■ EXERCISE OBJECTIVE ■
State how many lines of the entries hold the string "fake", and output nothing but that count.

##### INFORMATION #####

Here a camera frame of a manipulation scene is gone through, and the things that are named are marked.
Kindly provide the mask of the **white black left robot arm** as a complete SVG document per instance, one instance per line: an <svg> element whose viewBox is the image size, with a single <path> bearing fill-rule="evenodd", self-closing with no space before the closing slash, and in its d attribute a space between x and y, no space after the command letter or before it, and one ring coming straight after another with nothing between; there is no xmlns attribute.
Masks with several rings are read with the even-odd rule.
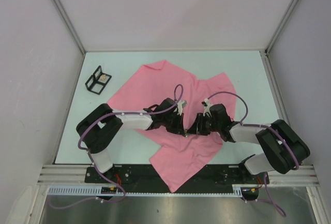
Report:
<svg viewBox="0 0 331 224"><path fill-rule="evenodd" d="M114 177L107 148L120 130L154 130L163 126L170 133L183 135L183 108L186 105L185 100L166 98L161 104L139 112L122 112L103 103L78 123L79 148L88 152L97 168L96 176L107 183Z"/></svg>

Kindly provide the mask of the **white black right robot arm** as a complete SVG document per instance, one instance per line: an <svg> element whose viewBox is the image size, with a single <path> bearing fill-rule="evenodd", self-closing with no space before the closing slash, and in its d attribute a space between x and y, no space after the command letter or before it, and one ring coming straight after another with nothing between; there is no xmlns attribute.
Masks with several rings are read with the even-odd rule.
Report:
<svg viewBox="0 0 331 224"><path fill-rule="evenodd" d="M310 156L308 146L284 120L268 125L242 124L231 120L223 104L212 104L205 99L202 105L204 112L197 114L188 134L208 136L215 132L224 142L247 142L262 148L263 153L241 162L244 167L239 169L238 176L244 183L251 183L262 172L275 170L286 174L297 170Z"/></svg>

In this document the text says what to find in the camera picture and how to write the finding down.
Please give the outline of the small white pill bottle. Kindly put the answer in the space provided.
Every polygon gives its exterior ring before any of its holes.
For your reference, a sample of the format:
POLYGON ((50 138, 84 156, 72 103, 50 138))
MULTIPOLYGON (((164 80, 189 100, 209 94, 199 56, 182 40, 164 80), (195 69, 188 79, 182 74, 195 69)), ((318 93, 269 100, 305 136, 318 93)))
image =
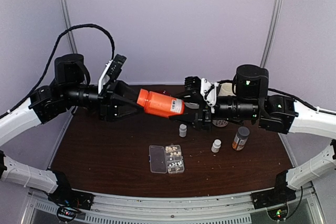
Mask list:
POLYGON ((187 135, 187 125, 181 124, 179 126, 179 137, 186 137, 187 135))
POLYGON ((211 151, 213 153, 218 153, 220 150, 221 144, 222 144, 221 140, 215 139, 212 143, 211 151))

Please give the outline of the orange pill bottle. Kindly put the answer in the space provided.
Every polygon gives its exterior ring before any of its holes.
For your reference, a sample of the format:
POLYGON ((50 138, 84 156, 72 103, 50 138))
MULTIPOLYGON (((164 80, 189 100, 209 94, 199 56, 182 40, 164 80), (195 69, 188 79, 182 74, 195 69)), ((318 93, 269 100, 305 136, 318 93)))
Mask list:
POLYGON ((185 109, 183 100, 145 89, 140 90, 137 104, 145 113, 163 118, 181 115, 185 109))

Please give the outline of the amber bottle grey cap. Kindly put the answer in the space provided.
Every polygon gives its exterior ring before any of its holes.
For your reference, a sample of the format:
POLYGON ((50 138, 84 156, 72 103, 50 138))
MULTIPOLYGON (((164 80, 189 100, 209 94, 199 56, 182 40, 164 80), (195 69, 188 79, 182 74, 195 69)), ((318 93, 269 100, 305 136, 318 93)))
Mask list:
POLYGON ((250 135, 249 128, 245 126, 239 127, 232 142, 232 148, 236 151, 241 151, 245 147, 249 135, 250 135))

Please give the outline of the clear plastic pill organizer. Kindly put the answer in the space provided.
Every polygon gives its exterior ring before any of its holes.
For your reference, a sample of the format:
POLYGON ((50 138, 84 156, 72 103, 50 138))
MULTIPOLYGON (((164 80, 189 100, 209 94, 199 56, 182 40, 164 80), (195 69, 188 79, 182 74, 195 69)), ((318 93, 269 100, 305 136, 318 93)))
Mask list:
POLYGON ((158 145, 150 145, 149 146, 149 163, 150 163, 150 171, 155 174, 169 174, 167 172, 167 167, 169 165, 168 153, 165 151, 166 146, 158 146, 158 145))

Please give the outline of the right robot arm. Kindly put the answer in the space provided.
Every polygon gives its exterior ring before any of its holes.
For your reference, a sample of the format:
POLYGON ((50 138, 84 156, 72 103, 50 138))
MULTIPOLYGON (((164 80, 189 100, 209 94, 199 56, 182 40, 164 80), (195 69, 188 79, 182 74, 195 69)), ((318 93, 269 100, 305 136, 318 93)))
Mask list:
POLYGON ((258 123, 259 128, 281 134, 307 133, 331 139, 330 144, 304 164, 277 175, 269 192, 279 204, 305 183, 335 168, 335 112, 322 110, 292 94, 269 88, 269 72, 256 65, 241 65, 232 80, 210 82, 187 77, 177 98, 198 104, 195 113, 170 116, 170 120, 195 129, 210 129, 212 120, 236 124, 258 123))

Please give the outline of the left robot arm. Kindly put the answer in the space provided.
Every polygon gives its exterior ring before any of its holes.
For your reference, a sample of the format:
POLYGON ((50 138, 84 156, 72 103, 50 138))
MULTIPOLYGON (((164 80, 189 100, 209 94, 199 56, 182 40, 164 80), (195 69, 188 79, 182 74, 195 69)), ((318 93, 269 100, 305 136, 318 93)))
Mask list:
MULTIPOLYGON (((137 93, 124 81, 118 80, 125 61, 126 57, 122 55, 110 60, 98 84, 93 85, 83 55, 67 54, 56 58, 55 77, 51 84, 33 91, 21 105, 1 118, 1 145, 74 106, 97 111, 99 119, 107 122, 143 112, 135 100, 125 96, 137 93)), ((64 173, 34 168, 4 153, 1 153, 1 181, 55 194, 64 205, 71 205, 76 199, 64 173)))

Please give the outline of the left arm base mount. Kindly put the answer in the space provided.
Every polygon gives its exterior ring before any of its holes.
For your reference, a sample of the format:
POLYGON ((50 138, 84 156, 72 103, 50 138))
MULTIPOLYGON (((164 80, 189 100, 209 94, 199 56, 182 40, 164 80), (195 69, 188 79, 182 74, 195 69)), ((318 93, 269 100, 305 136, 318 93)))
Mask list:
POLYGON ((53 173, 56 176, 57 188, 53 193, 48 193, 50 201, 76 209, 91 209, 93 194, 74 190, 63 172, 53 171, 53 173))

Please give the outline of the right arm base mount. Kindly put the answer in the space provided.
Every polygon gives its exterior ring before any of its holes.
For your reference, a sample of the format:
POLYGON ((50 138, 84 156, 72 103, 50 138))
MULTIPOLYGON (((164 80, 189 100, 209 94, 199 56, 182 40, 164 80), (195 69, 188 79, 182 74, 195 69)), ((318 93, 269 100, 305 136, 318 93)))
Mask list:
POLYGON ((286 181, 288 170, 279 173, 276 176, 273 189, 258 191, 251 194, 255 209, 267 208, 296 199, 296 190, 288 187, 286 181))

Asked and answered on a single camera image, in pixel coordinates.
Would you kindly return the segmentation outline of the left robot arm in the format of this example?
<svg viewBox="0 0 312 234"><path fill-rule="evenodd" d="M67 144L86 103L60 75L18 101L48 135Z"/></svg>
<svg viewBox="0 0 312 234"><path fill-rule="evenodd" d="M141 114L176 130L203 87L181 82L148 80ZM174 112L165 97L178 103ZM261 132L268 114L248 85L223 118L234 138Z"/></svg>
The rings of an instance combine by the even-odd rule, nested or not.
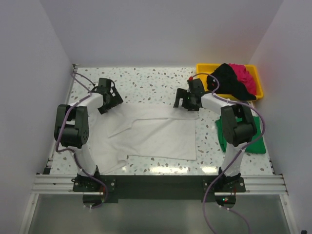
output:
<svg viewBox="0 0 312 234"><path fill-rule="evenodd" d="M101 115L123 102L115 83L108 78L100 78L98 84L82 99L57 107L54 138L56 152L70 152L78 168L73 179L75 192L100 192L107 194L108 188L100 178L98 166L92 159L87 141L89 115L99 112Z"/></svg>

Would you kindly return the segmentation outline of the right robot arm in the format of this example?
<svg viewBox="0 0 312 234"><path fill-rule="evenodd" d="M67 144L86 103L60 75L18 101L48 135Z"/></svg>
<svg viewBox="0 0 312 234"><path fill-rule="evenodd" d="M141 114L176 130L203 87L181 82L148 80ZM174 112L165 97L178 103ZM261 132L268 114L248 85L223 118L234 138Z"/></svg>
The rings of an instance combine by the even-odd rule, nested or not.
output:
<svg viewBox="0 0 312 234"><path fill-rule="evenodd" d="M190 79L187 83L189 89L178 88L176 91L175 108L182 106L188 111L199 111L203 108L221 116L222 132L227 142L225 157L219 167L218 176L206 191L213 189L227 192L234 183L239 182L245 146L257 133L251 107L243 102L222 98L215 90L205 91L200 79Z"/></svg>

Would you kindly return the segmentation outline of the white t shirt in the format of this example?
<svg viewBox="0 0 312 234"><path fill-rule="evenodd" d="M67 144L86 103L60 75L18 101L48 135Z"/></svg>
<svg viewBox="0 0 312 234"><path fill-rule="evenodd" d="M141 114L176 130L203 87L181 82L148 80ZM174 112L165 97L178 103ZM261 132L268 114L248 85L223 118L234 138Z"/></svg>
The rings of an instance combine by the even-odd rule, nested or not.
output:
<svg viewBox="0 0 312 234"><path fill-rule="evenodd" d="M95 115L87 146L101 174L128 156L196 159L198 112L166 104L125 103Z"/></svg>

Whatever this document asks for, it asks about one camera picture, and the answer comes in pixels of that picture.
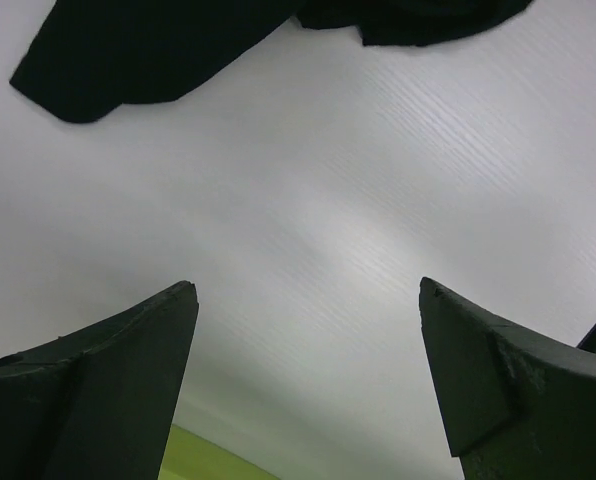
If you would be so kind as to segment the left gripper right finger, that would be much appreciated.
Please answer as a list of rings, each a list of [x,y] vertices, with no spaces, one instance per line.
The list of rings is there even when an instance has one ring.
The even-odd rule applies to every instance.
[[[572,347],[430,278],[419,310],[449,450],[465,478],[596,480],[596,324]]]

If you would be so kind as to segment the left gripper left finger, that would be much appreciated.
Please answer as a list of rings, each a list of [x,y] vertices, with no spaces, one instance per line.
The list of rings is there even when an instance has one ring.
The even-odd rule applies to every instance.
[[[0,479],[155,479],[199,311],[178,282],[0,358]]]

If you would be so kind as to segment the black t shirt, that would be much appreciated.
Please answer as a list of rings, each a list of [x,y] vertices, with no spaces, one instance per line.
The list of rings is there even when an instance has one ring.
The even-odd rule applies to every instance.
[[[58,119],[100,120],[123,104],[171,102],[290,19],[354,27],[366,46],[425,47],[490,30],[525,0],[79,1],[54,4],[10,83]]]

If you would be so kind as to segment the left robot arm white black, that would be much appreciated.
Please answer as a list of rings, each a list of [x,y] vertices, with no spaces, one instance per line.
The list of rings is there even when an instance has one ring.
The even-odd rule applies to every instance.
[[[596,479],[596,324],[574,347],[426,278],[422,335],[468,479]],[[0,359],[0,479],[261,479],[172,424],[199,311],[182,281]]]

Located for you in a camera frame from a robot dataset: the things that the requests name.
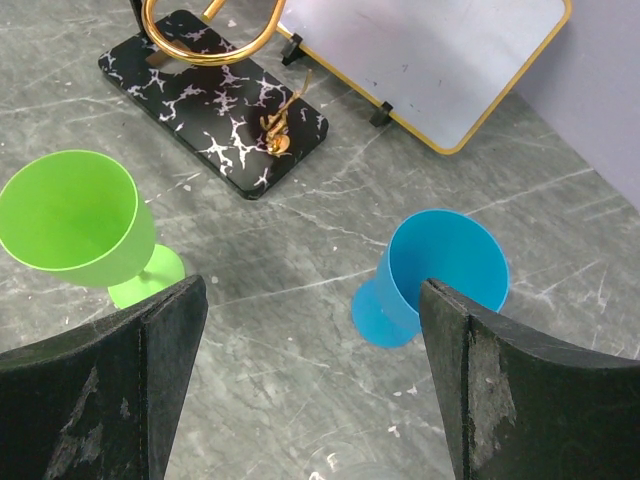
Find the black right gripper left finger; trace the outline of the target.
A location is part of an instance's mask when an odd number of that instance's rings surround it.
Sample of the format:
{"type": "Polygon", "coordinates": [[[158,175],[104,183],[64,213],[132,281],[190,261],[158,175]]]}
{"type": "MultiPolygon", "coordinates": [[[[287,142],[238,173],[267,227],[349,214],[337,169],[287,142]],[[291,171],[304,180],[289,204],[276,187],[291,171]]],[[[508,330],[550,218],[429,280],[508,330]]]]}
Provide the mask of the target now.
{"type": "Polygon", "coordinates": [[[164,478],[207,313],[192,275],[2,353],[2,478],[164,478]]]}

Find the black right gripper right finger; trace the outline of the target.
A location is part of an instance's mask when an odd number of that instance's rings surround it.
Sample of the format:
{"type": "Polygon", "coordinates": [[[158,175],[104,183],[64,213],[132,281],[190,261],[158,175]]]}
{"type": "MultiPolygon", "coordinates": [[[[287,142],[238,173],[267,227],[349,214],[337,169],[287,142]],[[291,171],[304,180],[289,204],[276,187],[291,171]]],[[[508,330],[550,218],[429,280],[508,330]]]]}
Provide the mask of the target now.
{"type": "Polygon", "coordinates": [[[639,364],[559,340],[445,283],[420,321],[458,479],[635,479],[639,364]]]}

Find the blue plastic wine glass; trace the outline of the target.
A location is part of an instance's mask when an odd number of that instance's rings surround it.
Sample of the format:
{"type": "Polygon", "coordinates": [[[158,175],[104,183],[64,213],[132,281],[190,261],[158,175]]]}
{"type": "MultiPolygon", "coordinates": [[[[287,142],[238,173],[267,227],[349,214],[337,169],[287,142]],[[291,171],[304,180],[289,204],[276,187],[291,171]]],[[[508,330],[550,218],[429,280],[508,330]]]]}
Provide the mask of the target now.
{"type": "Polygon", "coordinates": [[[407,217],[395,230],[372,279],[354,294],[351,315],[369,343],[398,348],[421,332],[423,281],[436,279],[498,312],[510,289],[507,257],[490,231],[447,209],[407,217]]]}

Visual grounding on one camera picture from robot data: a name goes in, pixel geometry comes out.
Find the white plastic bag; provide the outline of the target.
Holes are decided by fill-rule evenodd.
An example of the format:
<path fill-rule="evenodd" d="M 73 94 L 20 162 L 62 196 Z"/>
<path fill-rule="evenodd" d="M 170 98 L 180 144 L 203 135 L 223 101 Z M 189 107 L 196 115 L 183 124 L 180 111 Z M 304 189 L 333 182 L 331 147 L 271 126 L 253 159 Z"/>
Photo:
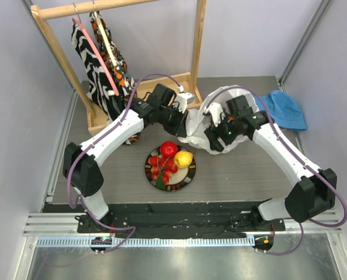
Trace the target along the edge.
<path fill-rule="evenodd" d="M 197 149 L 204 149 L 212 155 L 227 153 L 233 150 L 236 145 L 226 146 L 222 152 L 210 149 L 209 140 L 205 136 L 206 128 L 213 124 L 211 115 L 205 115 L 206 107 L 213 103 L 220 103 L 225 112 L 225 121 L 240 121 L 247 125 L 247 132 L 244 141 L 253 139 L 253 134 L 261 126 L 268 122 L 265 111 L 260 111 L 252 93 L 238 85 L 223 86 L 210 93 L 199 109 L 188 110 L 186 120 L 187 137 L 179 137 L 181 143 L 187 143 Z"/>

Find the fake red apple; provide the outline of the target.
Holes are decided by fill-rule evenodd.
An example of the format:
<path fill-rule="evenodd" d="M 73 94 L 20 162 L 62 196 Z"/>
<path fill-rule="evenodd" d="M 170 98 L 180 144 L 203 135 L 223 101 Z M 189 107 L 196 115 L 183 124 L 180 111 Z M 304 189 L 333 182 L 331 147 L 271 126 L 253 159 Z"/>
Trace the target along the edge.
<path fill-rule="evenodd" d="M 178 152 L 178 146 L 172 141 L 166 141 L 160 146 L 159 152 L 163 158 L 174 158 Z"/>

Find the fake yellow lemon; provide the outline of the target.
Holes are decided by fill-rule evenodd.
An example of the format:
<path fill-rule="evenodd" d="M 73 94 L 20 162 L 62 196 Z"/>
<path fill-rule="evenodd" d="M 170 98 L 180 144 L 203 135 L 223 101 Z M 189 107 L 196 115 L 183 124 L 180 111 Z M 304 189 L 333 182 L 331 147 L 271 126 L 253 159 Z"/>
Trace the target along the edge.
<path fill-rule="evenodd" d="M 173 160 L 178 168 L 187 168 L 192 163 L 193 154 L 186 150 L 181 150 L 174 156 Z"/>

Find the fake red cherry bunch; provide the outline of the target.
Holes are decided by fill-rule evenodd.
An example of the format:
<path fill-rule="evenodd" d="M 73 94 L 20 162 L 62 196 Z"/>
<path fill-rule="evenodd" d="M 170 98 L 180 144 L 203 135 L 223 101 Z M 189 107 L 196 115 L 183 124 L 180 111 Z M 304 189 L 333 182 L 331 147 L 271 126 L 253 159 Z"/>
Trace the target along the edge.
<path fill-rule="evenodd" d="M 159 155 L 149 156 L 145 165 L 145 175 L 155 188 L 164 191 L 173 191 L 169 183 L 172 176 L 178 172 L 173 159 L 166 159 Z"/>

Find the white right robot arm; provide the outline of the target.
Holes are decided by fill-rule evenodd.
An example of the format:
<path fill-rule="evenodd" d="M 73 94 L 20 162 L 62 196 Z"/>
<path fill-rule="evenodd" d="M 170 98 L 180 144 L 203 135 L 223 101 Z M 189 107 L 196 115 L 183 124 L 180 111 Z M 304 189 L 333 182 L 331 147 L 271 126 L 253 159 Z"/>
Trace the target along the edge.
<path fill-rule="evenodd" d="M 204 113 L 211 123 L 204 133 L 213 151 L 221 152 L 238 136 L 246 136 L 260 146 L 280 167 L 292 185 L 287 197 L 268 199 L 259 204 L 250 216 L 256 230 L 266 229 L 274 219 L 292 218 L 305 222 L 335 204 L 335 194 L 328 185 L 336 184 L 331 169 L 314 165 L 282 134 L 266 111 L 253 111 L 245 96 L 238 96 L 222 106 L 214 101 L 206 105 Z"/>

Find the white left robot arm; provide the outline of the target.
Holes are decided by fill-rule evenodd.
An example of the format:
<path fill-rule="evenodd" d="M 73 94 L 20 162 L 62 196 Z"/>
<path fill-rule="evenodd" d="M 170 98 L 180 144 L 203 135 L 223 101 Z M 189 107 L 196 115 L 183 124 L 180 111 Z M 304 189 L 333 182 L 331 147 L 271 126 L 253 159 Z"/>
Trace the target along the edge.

#####

■ EXERCISE OUTPUT ■
3